Trees for the Forest
The next time you marvel at the natural-looking forest in a movie or the realistic environments in a video game, thank alumni Michael Sechrest and Chris King. The movie industry did, too — with an Academy Award.
King and Sechrest founded Interactive Data Visualization Inc. and developed SpeedTree®, software that helps create the rich environments in movies and video games. Along with senior software architect Greg Croft, another Carolina grad, they received an Academy Award® from the Academy of Motion Picture Arts and Sciences.
Their journey to the Academy Awards began after they earned master’s degrees in computer science and engineering more than 15 years ago. While working at Carolina as adjunct instructors and research engineers, King and Sechrest decided to start their own company.
Encouraged by professors like Bob Pettus and Roger Dougal, the two formed IDV and
earned one of the first spots in the USC/Columbia Technology Incubator, which fosters
start-up companies that work with university faculty and students. Support offered
by Technology Incubator director Joel Stevenson took them to the next level.
I can’t say enough about Joel Stevenson and what a comfort it was to have his counsel any time we needed it. Joel helped guide us through opportunities and problems and kept us well-connected to other professionals and service providers we desperately needed.
“I can’t say enough about Joel Stevenson and what a comfort it was to have his counsel any time we needed it,” King says. “Joel helped guide us through opportunities and problems and kept us well-connected to other professionals and service providers we desperately needed.”
The company’s break came when it was chosen to create a 3D fly-through of a residential development project proposed for downtown Columbia. But the animation presented new, unexpected challenges: trees. At the time, creating just one realistic tree was a task. Rendering dozens of trees during a fly-through would’ve been impossible.
And that’s how SpeedTree got started. It was created in-house so they’d have a tool that allowed them to finish the project.
After about six months of trying to sell the software to companies that produced architectural renderings and other visual simulations, they shifted their focus to real-time graphics for video games. Before long they got a call from NVIDIA, one of the largest graphics cards manufacturers. King and Sechrest worked for several months on a demo for NVIDIA, who put it on their developer’s site.
“Once a game came out that had a lot of outdoor environments — and that game was Oblivion in 2005 — our phones started ringing off the hook,” Sechrest says. Before long, the movie industry came calling, too. SpeedTree has since been used in more than 50 movies and counting — from “Avatar” to “The Avengers” to “Jurassic World” — and in more than 1,000 video games.

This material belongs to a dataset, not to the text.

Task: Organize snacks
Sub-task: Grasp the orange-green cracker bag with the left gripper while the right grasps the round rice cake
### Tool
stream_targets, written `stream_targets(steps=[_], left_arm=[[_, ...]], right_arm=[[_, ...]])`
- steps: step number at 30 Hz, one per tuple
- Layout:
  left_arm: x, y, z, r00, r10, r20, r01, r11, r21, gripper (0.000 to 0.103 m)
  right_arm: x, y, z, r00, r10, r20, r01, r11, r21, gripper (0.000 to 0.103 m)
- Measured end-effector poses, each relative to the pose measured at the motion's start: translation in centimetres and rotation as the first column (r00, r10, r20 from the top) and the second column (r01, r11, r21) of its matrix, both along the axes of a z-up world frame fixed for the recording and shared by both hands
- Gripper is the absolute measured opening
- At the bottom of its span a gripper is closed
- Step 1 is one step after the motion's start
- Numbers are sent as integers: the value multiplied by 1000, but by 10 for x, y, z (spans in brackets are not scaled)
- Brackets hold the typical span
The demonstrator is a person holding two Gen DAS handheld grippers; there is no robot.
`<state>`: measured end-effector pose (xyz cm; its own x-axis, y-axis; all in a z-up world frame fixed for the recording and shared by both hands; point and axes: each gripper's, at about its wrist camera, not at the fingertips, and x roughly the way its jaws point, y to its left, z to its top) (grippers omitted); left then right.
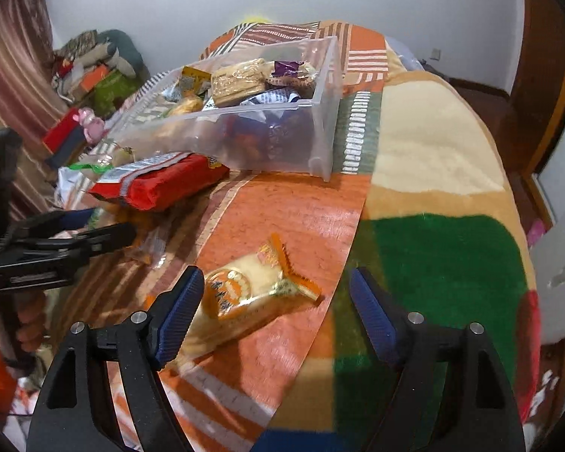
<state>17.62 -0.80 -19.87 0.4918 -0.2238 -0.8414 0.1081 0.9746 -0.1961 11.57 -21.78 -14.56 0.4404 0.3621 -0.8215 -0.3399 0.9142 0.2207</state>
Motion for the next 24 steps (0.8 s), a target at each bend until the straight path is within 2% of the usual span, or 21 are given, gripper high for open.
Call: stream_targets(steps=[6, 13, 16, 19, 24], left_arm=[[-2, 0, -8, 1000, 7, 5, -7, 1000, -30, 70], [-27, 9, -2, 1000, -3, 27, 4, 999, -42, 62], [-39, 14, 1, 999, -2, 32, 3, 999, -36, 60], [-51, 19, 4, 999, 4, 45, -3, 1000, -25, 59], [-65, 26, 16, 997, 13, 77, -13, 1000, -8, 58]], right_arm=[[-12, 13, -8, 997, 54, -54, -51, 997, 60, 77], [7, 30, -18, 995, 62, -83, -53, 993, 105, 77], [13, 40, -20, 994, 71, -78, -63, 994, 93, 77], [12, 52, -22, 995, 92, -46, -90, 995, 42, 77], [1, 59, -21, 989, 146, 7, -145, 988, -49, 53]])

Over the years, the company has refined its software offerings. Better wind simulation adds to an environment’s realism. Even the effects of ambient light and light sources on individual trees are taken into consideration.
Developing and enhancing SpeedTree has been a long, ongoing process, one that Sechrest once considered “a long-shot side project,” but it has proven wildly successful. And now they’ve got an Academy Award to prove it.